There will be no trade support for farmers who fail to plant a crop this season due to wet weather which caused intensive flooding and property damage, according to a US Department of Agriculture release.
Agricultural Secretary Sonny Perdue said the USDA is not legally authorized to pay producers for unplanned acres and explores "legal flexibility." Manufacturers are encouraged to work with their crop insurance agent to submit a claim.
USDA announced a second package of help last month to help farmers who have been harmed by the trade war with China. The $ 1
Spring began with a number of natural disasters. Some farmers, especially those along the Missouri and Mississippi rivers and their Midwest and South annexes, still have land under water. Even as the water goes down, many find that their soil is not healthy enough for planting.
Another complication is that the USDA has not yet announced payment levels for the bulk of the aid package, the $ 14.5 billion market improvement program, so farmers do not know how much the federal government will pay them to plant a crop as opposed to one. other.
"I urge farmers to plant for the market and plant what works best on their farm, regardless of what kind of aid programs the USDA is able to provide," says Perdue in a statement.

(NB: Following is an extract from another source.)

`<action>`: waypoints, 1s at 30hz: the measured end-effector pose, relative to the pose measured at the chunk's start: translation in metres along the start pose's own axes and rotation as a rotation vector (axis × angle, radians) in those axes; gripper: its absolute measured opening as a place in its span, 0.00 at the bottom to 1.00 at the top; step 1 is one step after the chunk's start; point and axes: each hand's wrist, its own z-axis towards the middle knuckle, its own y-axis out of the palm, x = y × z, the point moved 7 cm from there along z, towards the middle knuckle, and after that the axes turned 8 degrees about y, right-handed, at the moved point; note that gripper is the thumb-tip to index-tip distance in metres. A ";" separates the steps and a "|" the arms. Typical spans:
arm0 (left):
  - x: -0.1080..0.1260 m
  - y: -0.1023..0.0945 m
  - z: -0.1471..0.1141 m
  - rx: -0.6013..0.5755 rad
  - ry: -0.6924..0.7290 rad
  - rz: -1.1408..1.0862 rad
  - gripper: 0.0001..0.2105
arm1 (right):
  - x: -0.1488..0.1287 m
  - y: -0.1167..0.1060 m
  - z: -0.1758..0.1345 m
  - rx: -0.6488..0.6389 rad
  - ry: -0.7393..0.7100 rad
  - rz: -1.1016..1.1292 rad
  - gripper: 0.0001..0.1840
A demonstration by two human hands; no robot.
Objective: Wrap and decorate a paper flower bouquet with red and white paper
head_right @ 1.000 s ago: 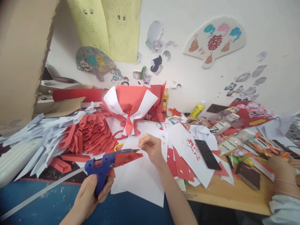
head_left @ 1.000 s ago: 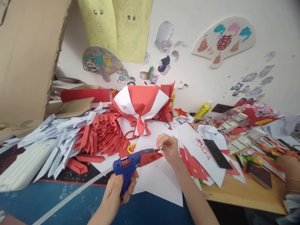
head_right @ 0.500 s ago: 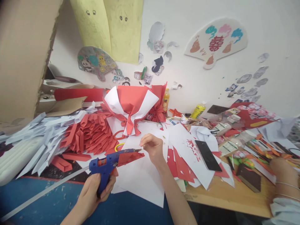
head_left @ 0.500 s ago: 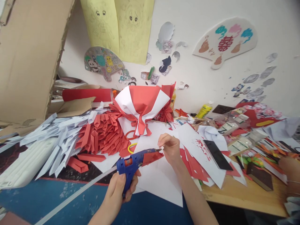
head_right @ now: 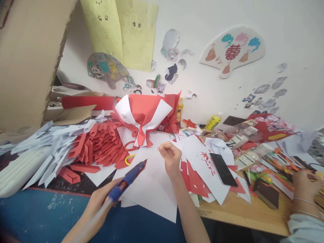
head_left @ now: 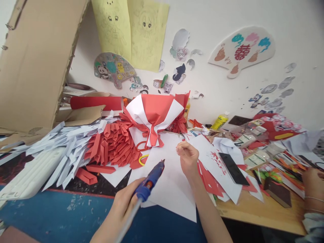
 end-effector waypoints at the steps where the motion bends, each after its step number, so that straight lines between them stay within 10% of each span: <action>1: 0.003 0.001 0.003 -0.040 0.043 0.057 0.18 | -0.001 -0.002 0.001 0.023 0.005 -0.009 0.11; 11: 0.020 0.054 0.033 -0.463 0.384 0.915 0.20 | -0.040 0.039 0.036 -0.049 0.102 -0.210 0.10; 24: -0.006 0.038 0.027 -0.354 0.307 0.816 0.23 | -0.052 0.165 0.149 -0.064 0.043 -0.526 0.10; 30: -0.012 0.032 0.027 -0.348 0.350 0.844 0.24 | -0.041 0.182 0.170 -0.055 0.070 -0.606 0.09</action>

USDA considers a minimal per acre payment to farmers who have filed "prevented planting", insurance coverage that protects producers who are unable to plant a crop on a particular date or are affected by adverse weather conditions.
"If you choose to plant a cover crop with potential to Being harvested, due to this year's unwanted weather conditions, you can qualify for a minimal amount of 2019 MFP assistance, the USDA says in the release. "However, you must comply with your crop insurance requirements to be eligible for any allowances received."
In addition to the $ 16 billion aid package, President Donald Trump last week signed a $ 19.1 war toll bill. Under that legislation, the USDA can offset losses due to prevented planting in 2019 up to 90 percent, but it is "highly unlikely" that farmers will receive that level of coverage in addition to crop insurance, according to the USDA.
As of Monday, 94% of corn was planted in Nebraska, compared to the average of 99% for this time of year, and farmers had planted 79% of the soybean seed, behind the average of 94%.